There are no missing values or duplicated rows in any of the datasets provided. Features were scaled for further processing.

## Model Training

Split datasets to train and test sets

In [10]:
features_train_0, features_valid_0, target_train_0, target_valid_0 = train_test_split(
    features_standard_0, target_0, test_size=0.25, random_state=12345)

features_train_1, features_valid_1, target_train_1, target_valid_1 = train_test_split(
    features_standard_1, target_1, test_size=0.25, random_state=12345)

features_train_2, features_valid_2, target_train_2, target_valid_2 = train_test_split(
    features_standard_2, target_2, test_size=0.25, random_state=12345)

In [11]:
model_0 = LinearRegression()
model_1 = LinearRegression()
model_2 = LinearRegression()

In [12]:
model_0.fit(features_train_0, target_train_0)
model_1.fit(features_train_1, target_train_1)
model_2.fit(features_train_2, target_train_2)

LinearRegression()

In [13]:
predicted_valid_0 = model_0.predict(features_valid_0)
predicted_valid_1 = model_1.predict(features_valid_1)
predicted_valid_2 = model_2.predict(features_valid_2)

Calculate mean predicted amount of the raw product, thousand barrels. 

In [14]:
print("model_0 predictions mean:", "{:.2f}".format(predicted_valid_0.mean()))
print("model_1 predictions mean:", "{:.2f}".format(predicted_valid_1.mean()))
print("model_2 predictions mean:", "{:.2f}".format(predicted_valid_2.mean()))

model_0 predictions mean: 92.59
model_1 predictions mean: 68.73
model_2 predictions mean: 94.97


In [15]:
print("target_0 mean:", "{:.2f}".format(target_valid_0.mean()))
print("target_1 mean:", "{:.2f}".format(target_valid_1.mean()))
print("target_2 mean:", "{:.2f}".format(target_valid_2.mean()))

target_0 mean: 92.08
target_1 mean: 68.72
target_2 mean: 94.88


In [16]:
mse_0 = mean_squared_error(target_valid_0, predicted_valid_0)
rmse_0 = sqrt(mse_0)
print("rmse_0:", "{:.2f}".format(rmse_0))

mse_1 = mean_squared_error(target_valid_1, predicted_valid_1)
rmse_1 = sqrt(mse_1)
print("rmse_1:", "{:.2f}".format(rmse_1))
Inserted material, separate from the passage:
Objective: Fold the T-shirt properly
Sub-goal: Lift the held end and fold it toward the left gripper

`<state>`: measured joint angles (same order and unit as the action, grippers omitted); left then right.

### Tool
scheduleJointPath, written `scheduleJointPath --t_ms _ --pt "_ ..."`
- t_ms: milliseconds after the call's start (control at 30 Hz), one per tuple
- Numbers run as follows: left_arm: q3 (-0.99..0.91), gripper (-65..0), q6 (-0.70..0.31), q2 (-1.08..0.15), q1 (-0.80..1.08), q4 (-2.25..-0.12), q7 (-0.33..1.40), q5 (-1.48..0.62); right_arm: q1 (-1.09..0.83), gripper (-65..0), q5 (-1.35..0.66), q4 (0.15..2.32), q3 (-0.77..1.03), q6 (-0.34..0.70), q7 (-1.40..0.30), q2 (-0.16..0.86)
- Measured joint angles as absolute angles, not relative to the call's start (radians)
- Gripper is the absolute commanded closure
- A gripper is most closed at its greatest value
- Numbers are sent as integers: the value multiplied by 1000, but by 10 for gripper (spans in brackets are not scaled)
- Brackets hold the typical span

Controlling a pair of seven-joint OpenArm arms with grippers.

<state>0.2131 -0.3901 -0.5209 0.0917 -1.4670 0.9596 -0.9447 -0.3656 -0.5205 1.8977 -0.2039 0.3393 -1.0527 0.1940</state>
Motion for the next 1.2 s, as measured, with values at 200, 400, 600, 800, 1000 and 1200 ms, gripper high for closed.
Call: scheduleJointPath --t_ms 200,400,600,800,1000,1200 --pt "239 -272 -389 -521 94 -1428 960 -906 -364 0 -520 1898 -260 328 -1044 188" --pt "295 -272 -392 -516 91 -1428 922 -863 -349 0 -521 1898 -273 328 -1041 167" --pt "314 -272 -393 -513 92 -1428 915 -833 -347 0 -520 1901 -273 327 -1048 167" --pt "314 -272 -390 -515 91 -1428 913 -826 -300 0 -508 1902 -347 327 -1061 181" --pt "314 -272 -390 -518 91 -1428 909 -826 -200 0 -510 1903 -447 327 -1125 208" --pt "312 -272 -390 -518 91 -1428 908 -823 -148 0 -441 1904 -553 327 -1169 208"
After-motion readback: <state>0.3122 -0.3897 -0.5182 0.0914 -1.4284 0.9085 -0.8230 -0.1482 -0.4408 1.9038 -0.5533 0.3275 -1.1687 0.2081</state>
mse_2 = mean_squared_error(target_valid_2, predicted_valid_2)
rmse_2 = sqrt(mse_2)
print("rmse_2:", "{:.2f}".format(rmse_2))

rmse_0: 37.58
rmse_1: 0.89
rmse_2: 40.03


###### Summary

Mean of predicted values for the test set is close to the mean of the actual values. 
RMSE for region_1 is the lowest one.

## 	Profit calculation - preparation steps

In [17]:
BUDGET = 10000000000
TOTAL_LOCATIONS_PER_REGION = 500
BEST_LOCATIONS = 200
PROFIT_PER_BARREL = 450

In [18]:
expense_per_location = BUDGET / BEST_LOCATIONS
expense_per_location

50000000.0

Calculate sufficient amount of row material for break-even point.

In [19]:
porog = expense_per_location / PROFIT_PER_BARREL
"{:.2f}".format(porog)

'111111.11'

###### Summary

On average it takes 50 mil. rubles to develop new oil field wells. Breakeven point (111111 barrels) is higher than the mean amount of row material in the regions. Comparison of the means is not sufficient for determination of the most profitable region. Since region_1 has the lowest mean amount of the row material, it looks like the least favourable option at the moment. Further analysis is required. 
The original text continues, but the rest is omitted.